Required action
From the material below, give the number of lines that hold the string "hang" and nothing further.

Data shown
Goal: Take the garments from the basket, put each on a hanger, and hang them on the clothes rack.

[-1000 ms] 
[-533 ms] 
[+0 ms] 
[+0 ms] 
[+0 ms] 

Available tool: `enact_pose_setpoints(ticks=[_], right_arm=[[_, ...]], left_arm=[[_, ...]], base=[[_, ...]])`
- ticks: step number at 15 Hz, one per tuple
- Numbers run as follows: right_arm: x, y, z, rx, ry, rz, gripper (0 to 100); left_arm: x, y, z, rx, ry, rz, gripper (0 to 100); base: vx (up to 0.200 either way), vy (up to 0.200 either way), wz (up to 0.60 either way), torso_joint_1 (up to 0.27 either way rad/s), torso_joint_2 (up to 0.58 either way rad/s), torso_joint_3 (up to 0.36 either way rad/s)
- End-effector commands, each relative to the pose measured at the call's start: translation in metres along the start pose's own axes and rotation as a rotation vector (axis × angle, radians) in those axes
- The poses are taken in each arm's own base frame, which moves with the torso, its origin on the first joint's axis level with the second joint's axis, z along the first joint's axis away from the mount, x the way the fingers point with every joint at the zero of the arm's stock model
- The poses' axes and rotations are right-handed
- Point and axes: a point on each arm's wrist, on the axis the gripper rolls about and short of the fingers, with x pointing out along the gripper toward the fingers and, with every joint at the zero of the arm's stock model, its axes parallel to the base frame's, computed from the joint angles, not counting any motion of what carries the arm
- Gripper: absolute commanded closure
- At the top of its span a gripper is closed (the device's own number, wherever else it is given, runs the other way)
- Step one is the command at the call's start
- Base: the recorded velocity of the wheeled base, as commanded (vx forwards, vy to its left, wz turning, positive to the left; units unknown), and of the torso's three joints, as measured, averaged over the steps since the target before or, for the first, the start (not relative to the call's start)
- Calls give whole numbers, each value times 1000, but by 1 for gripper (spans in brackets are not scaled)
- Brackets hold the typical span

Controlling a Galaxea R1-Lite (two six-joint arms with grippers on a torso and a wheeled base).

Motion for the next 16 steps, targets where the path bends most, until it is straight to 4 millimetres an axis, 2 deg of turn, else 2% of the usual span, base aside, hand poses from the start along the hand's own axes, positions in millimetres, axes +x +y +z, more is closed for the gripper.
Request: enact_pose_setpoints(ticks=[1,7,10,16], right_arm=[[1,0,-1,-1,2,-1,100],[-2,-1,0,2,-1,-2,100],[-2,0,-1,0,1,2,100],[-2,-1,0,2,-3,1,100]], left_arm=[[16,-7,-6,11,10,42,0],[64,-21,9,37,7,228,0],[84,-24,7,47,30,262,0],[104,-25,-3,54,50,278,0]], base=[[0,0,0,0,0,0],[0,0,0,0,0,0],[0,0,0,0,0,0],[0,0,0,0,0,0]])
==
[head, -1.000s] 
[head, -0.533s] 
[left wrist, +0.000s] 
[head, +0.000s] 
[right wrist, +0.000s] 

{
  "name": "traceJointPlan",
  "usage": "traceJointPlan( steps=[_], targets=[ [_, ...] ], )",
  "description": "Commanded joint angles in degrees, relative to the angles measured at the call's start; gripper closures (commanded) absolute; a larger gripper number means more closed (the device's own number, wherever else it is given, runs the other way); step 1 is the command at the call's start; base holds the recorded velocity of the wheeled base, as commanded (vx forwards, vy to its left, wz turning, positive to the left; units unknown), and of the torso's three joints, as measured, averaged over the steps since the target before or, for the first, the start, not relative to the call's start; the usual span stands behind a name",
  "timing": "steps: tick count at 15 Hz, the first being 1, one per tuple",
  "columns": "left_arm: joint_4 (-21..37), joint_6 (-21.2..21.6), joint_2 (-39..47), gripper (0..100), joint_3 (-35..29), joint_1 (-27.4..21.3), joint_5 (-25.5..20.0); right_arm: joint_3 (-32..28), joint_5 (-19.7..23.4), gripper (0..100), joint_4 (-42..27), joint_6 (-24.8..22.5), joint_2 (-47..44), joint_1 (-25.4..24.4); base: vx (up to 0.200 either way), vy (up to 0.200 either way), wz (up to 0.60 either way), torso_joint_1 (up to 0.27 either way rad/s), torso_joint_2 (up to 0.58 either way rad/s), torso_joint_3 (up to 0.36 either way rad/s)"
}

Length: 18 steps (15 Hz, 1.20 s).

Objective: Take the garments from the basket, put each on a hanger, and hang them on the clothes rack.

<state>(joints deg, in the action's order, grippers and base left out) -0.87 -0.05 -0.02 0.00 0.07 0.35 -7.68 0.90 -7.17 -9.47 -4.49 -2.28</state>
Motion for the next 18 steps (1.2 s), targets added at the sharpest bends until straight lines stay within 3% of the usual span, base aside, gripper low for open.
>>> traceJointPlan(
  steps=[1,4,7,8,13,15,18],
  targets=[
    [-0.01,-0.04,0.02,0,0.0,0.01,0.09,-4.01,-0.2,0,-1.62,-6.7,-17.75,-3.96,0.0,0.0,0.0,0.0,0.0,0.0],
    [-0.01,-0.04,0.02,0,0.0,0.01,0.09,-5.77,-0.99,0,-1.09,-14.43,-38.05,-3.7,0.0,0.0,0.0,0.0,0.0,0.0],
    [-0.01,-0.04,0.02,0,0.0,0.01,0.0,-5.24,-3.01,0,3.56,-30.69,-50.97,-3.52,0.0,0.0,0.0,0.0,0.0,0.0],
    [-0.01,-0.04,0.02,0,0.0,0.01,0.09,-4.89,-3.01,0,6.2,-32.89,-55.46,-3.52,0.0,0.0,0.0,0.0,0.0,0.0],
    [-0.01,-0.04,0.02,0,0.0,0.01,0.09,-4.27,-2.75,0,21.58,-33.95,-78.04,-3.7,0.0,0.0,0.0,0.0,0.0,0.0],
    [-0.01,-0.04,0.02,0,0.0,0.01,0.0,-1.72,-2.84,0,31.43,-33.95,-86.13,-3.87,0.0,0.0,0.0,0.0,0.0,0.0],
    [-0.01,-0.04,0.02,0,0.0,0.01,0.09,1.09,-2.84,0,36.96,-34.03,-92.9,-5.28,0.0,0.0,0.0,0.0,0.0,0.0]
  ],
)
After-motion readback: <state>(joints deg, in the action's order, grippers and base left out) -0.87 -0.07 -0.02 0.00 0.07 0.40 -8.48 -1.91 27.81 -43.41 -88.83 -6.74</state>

Exercise response
2